Not Latin, and not vernacular
  • depiantedepiante
    Posts: 2
    In the period after Inter Sollicitudines and prior to the Second Vatican Council, vernacular hymns were not permitted during the Mass, per se. Would a hymn in ancient Greek have been permitted? Something like Xristos Anesti.

    It seems likely, but I would like to know definitively. In other words, I'm looking for something more definitive than points of view, or why it makes sense, or that it seems plausible. I'm looking for documentation or unambiguous precedent.

    Can anyone point to something specific that says that it would certainly have been permissible in that timeframe to have used such a hymn during the Mass?

    Thanks so much.

    Jim De Piante
  • JulieCollJulieColl
    Posts: 2,454
    Jim, I'm not sure if this is what you are looking for, but in De Musica Sacra, promulgated in 1958, at the end of the pontificate of Pope Pius XII, there is some mention of vernacular hymns at the Low Mass and the Sung Mass:

    14. a) In sung Masses only Latin is to be used. This applies not only to the celebrant, and his ministers, but also to the choir or congregation.

    "However, popular vernacular hymns may be sung at the solemn Eucharistic Sacrifice (sung Masses), after the liturgical texts have been sung in Latin, in those places where such a centenary or immemorial custom has obtained. Local ordinaries may permit the continuation of this custom 'if they judge that it cannot prudently be discontinued because of the circumstances of the locality or the people' (cf. canon 5)" (Musicæ sacræ disciplina: AAS 48 [1956] 16-17).

    b) At low Mass the faithful who participate directly in the liturgical ceremonies with the celebrant by reciting aloud the parts of the Mass which belong to them must, along with the priest and his server, use Latin exclusively.

    But if, in addition to this direct participation in the liturgy, the faithful wish to add some prayers or popular hymns, according to local custom, these may be recited or sung in the vernacular.
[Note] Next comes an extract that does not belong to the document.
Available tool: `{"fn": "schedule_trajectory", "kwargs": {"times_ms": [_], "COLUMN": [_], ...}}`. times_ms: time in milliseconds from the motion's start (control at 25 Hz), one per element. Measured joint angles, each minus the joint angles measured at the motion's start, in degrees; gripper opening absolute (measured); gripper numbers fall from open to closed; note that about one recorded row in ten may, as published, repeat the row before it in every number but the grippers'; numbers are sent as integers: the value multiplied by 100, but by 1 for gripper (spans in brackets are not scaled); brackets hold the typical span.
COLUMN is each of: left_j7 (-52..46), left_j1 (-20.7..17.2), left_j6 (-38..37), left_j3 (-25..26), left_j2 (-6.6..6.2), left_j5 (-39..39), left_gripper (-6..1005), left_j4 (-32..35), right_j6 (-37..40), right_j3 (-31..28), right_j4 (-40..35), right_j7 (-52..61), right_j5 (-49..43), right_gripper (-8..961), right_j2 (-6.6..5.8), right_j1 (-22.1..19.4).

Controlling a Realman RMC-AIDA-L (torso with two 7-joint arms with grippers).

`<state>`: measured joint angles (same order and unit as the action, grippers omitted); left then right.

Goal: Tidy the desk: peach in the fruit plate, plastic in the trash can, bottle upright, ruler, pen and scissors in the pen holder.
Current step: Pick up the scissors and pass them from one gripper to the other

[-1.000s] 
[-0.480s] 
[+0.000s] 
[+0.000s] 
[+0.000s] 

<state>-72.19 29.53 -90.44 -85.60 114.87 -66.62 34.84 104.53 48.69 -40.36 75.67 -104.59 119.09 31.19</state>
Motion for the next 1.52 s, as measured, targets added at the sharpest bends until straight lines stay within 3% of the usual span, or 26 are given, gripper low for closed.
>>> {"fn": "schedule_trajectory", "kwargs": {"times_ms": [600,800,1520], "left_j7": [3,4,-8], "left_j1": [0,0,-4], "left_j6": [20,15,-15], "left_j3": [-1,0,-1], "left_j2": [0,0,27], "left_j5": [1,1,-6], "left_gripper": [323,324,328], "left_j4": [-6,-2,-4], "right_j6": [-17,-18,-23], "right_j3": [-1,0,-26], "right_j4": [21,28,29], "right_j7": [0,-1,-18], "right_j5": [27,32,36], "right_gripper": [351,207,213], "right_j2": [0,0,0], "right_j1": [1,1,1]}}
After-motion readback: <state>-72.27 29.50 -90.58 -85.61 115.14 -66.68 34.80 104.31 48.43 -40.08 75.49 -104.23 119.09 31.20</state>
    There is more on vernacular hymns in Musicae sacrae disciplina (1955):

    62. As We have said before, besides those things that are intimately associated with the Church's sacred liturgy, there are also popular religious hymns which derive their origin from the liturgical chant itself. Most of these are written in the language of the people. Since these are closely related to the mentality and temperament of individual national groups, they differ considerably among themselves according to the character of different races and localities.

    63. If hymns of this sort are to bring spiritual fruit and advantage to the Christian people, they must be in full conformity with the doctrine of the Catholic faith. They must also express and explain that doctrine accurately. Likewise they must use plain language and simple melody and must be free from violent and vain excess of words. Despite the fact that they are short and easy, they should manifest a religious dignity and seriousness. When they are fashioned in this way these sacred canticles, born as they are from the most profound depths of the people's soul, deeply move the emotions and spirit and stir up pious sentiments. When they are sung at religious rites by a great crowd of people singing as with one voice, they are powerful in raising the minds of the faithful to higher things.

    64. As we have written above, such hymns cannot be used in Solemn High Masses without the express permission of the Holy See. Nevertheless at Masses that are not sung solemnly these hymns can be a powerful aid in keeping the faithful from attending the Holy Sacrifice like dumb and idle spectators. They can help to make the faithful accompany the sacred services both mentally and vocally and to join their own piety to the prayers of the priest. This happens when these hymns are properly adapted to the individual parts of the Mass, as We rejoice to know is being done in many parts of the Catholic world.
    Thanked by 1depiante
  • rob
    Posts: 147
    Dear Depiante,

    Not directly responsive to your question or to Ms. Coll's post above, but your question calls to mind a discussion by Ms. K. Pluth about "macaronic" approaches to liturgical texts, perhaps in her own blog.

    And it may provide some insight into your own practice.

    Speaking personally, as a grandson of Italian and German grandparents, her discussion validated my joy as a young child upon hearing them agree that there was no better word than "potato chip" to describe their shared experience of the American snack food, even if they disagreed most strenuously over what a potato was, or ought to be.

    At high feasts, especially, I think the ordinary form might properly indulge itself of such divertissements.
  • Apparently for quite a long time Greek liturgy was in use in certain cities of the Italian peninsula well after the fall of the western Empire and into the Byzantine period, even as late as the split of 1054 it seems to have been common in some places according to a few sources. As far as liturgical law goes, though, the question is what was in use during the 200 years up to the council of Trent?

    Generally speaking we are not free to borrow from other Rites (liturgically), so a liturgical Greek hymn of Byzantine rite origin could not just be freely grafted into the Roman rite unless there was a tradition in support of that particular usage (such as a long established local custom). (Now with the wider latitude in music you could do so, but in the period between Trent and Vatican II it would have been problematic it seems.)